The Open Compute Project initiative was announced in April 2011 by Facebook to openly share designs of data center products.[1][2][3]
Components include:
- Open Vault storage building blocks offering high disk densities, with 30 drives in a 2U Open Rack chassis designed for easy drive replacement
- A single voltage (12.5 VDC) power supply designed to work with 277 VAC input and 48 VDC battery backup
- Mechanical mounting system: Open racks have the same outside width (600 mm) and depth as standard 19-inch racks, but are designed to mount wider chassis with a 537mm width (about 21 inches).
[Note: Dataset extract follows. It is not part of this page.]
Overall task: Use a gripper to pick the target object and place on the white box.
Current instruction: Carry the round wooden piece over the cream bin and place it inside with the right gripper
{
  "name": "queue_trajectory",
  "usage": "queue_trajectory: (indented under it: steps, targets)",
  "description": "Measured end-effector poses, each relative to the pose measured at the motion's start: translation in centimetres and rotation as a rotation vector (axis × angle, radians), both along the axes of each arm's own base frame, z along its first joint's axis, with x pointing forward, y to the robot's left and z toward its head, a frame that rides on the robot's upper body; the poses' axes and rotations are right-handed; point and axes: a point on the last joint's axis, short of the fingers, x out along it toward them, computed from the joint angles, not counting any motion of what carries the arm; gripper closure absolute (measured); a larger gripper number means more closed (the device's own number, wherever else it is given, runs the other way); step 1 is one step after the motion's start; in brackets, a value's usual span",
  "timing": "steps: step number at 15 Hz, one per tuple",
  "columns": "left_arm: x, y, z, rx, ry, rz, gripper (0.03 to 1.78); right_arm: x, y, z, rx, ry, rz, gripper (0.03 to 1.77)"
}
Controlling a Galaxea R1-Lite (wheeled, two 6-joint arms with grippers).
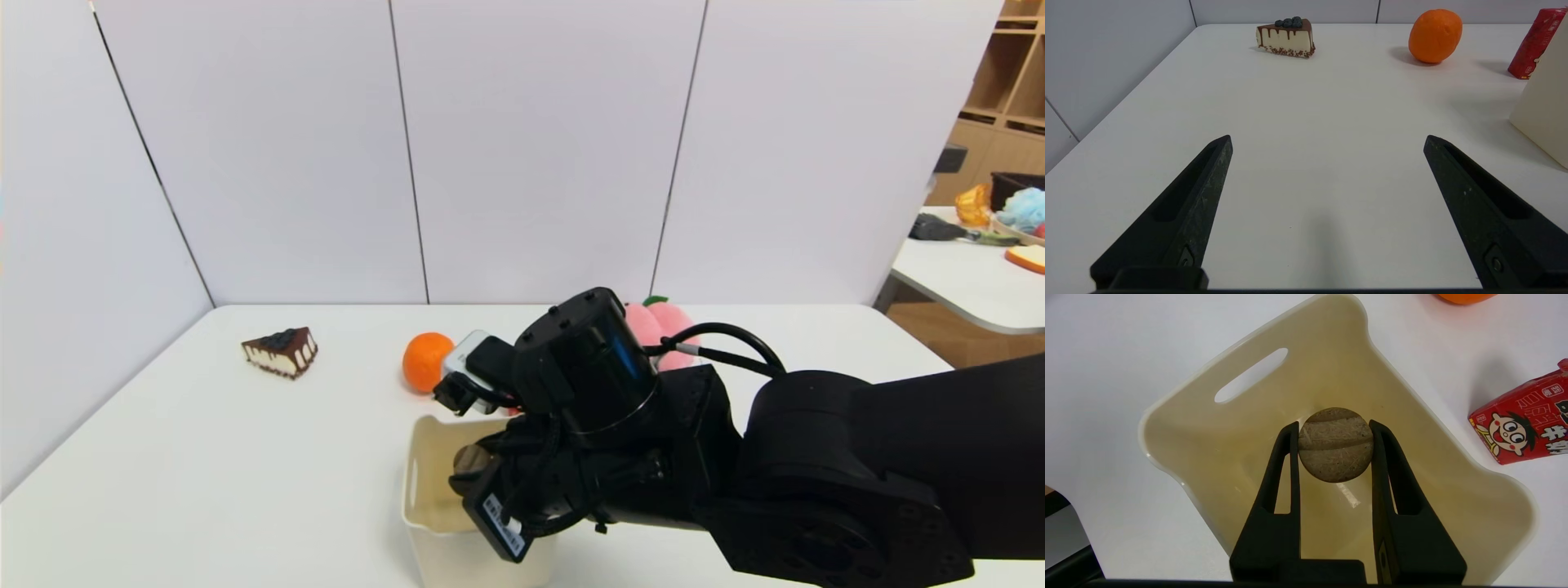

This allows more equipment to fit in the same volume and improves air flow. Compute chassis sizes are defined in multiples of an OpenU, which is 48mm.
- Data center designs for energy efficiency, including 277 VAC power distribution that eliminates one transformer stage in typical data centers
- On May 8, 2013, an effort to define an open network switch was announced.[4] The plan was to allow Facebook to load its own operating system software onto the switch. Press reports predicted that more expensive and higher-performance switches would continue to be popular, while less expensive products treated more like a commodity (using the buzzword "top-of-rack") might adopt the proposal.[5]
References
- ^ Cade Metz (16 January 2013). "Facebook Shatters the Computer Server Into Tiny Pieces". Wired. Retrieved 9 July 2013.
- ^ Building Efficient Data Centers with the Open Compute Project, by Jonathan Heiliger, April 7, 2011, Facebook Engineering's notes
- ^ "Will Open Compute Alter the Data Center Market".
- ^ Jay Hauser for Frank Frankovsky (8 May 2013). "Up next for the Open Compute Project: The Network". Open Compute blog. Retrieved 9 July 2013.
- ^ David Chernicoff (9 May 2013). "Can Open Compute change network switching?". ZDNet.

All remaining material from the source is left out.